Former Leader of FAM Mob Sentenced for Violating RICO Act
Memphis, TN – The former leader of notorious street gang FAM Mob has been sentenced to federal prison for violating the RICO Act. Edward L. Stanton III, U.S. Attorney for the Western District of Tennessee, announced the sentence today.
According to information presented in court, James Earl McCracken, 28, of Memphis, Tennessee, served as the head governor of FAM Mob. The street gang has a presence throughout the Northern section of Memphis and Shelby County, including Frayser, Northhaven, Raleigh and Millington. FAM Mob's hierarchy consists of a head governor, governors, CEOs, "big homies" and "little homies."
As head governor of FAM Mob, McCracken was responsible for calling membership meetings and enforcing violations of the gang's rules.
Alleged racketeering acts associated with FAM Mob include robberies, drug trafficking, and murder.
The RICO Act prohibits persons associated with a criminal enterprise from engaging in unlawful activities, such as robbery, murder, drug trafficking, and other crimes affecting interstate and foreign commerce.
One example of McCracken’s criminal activity took place in July 2011. Along with other members of FAM Mob, McCracken robbed a drug dealer who was trafficking narcotics manufactured outside of the district.
In November 2014, McCracken was indicted for violating the Hobbs Act, which makes it a federal crime to commit a robbery that interferes with interstate commerce.
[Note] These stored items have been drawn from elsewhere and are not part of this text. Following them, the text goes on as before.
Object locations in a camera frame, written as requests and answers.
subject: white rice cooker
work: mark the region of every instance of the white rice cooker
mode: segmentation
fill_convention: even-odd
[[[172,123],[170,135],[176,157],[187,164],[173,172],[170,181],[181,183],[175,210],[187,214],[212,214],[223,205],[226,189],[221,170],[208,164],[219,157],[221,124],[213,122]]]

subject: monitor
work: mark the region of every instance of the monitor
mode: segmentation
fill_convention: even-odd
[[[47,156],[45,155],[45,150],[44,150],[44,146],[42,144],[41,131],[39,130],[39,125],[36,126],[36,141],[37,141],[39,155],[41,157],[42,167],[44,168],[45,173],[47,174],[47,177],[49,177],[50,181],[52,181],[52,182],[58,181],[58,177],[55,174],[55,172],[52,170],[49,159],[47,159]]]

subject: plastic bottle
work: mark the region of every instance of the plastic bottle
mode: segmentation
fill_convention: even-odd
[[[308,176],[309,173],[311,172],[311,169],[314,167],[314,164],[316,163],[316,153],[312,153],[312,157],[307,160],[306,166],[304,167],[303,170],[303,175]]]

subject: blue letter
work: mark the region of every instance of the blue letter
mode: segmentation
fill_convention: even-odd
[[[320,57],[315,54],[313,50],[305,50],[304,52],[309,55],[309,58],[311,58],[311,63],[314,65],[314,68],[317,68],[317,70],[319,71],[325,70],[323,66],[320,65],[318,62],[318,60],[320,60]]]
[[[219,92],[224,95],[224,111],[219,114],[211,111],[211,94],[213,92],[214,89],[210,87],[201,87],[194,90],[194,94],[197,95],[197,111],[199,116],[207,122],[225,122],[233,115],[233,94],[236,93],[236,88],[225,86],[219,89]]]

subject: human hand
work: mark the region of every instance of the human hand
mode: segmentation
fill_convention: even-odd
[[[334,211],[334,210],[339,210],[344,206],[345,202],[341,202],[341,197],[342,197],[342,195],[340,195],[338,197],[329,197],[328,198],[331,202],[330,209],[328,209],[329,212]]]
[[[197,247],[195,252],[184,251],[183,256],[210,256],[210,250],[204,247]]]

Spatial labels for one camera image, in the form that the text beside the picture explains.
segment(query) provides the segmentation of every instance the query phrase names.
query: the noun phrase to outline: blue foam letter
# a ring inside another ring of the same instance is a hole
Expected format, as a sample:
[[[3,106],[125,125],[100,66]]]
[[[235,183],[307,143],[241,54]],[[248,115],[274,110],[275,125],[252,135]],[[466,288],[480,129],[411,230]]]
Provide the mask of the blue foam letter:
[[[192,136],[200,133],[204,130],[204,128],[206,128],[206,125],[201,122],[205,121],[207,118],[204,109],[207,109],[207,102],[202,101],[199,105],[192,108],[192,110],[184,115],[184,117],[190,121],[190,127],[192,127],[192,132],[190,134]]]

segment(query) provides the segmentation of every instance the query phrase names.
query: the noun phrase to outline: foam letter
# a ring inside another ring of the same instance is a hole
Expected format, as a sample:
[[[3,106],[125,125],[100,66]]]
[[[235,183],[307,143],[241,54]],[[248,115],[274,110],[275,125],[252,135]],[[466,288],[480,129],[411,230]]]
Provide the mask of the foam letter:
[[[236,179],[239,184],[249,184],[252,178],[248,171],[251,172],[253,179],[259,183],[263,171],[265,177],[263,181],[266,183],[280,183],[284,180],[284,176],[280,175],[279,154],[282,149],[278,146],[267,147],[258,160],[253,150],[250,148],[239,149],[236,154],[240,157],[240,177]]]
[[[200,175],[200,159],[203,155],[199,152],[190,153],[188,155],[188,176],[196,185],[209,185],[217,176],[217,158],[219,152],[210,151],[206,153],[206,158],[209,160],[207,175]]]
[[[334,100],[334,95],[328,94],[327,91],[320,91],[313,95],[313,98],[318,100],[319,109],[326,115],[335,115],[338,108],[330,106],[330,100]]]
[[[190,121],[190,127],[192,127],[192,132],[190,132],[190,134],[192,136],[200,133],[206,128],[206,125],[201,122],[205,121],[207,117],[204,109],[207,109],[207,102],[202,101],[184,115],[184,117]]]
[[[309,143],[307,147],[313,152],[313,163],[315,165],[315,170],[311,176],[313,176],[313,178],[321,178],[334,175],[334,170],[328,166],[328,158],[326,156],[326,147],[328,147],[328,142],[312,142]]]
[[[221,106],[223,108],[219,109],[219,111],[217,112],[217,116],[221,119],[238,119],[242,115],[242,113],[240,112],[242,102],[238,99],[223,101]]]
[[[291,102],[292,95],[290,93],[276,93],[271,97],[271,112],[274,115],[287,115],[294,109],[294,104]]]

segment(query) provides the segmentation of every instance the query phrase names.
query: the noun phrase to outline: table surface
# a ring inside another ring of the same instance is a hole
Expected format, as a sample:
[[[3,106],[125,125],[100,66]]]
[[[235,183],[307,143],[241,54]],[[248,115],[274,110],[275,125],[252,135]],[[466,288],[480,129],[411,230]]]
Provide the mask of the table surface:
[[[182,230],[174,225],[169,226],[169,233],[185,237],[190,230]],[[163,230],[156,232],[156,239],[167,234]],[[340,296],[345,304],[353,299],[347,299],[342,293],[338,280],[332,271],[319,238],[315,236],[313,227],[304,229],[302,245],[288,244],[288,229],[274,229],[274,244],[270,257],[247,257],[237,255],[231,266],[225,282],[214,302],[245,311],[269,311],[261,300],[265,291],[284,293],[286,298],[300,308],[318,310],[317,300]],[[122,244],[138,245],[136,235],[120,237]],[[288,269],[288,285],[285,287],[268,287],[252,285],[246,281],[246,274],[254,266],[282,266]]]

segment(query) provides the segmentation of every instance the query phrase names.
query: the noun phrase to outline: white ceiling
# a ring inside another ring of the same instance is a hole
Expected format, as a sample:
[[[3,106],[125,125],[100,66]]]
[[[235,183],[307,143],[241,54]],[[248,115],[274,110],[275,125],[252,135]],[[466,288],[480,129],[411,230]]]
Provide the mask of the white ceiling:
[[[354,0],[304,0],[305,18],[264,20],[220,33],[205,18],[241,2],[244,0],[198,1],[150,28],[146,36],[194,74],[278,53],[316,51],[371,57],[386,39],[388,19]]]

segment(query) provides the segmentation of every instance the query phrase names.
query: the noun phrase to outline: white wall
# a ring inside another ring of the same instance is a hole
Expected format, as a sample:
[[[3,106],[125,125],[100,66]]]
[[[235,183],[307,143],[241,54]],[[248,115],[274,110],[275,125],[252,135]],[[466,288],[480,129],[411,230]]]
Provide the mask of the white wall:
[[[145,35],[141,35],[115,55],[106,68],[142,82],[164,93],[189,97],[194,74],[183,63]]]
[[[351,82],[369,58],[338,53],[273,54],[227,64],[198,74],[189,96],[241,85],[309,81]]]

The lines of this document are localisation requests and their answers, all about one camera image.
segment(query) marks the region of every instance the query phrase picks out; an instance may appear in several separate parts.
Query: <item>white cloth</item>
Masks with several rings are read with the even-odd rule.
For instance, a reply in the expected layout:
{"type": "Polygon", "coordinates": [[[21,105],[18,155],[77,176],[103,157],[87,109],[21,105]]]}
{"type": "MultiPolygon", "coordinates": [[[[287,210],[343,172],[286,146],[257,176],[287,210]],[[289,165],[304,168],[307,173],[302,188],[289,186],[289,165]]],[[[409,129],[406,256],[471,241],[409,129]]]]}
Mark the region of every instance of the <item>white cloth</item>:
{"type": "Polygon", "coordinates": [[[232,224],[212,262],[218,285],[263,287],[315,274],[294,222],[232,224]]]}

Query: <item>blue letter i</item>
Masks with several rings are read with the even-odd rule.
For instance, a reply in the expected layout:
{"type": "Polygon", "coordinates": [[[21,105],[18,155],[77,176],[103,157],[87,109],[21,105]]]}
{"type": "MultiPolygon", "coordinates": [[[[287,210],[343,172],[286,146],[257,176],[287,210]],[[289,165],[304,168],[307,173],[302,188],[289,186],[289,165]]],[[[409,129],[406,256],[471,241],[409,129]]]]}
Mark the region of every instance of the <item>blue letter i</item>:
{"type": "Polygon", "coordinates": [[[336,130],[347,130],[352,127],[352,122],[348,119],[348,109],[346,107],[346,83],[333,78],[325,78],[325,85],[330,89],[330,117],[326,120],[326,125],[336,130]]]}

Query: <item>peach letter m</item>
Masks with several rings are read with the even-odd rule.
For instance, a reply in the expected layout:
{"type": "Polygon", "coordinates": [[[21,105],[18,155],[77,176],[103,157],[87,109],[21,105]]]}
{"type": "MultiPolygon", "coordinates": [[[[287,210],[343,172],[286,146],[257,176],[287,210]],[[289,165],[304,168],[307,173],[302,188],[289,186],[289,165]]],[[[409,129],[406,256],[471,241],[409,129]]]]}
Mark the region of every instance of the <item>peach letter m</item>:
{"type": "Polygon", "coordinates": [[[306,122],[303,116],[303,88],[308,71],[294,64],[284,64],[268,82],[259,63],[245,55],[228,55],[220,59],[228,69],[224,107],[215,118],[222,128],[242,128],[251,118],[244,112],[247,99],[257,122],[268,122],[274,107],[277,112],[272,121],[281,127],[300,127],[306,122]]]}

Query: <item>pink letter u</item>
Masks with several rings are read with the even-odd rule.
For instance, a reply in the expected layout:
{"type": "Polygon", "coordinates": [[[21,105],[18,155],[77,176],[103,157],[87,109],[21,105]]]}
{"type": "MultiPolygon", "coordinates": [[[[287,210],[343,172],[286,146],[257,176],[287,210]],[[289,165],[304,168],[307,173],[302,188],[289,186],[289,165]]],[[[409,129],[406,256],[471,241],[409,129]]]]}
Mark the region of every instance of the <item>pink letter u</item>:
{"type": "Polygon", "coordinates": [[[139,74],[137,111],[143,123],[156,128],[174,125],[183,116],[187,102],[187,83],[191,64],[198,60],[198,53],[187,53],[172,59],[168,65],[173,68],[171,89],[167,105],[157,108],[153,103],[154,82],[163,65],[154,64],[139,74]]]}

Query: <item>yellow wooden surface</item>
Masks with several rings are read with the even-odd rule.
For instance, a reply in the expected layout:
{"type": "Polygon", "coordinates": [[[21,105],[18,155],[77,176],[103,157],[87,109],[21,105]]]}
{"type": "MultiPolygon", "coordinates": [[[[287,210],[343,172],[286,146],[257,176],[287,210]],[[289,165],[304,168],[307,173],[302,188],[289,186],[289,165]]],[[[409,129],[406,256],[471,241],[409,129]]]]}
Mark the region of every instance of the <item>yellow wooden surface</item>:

Following McCracken’s 2014 indictment, Jarvis Lewis became the new head governor of FAM Mob. Lewis was later arrested for felony firearm possession, and convicted by a federal jury of the crime in November 2015. Lewis was sentenced to 120 months in federal prison in February 2016.
In December 2015, McCracken pleaded guilty before U.S. District Judge John T. Fowlkes Jr. to one count of racketeering conspiracy.
In July 2016, Jude Fowlkes sentenced McCracken to 120 months in federal prison.
This case was investigated by the Bureau of Alcohol, Tobacco, Firearms and Explosives (ATF) and the Multi-Agency Gang Unit.
Assistant U.S. Attorneys Kevin Whitmore and Reagan Taylor prosecuted this case on the government’s behalf.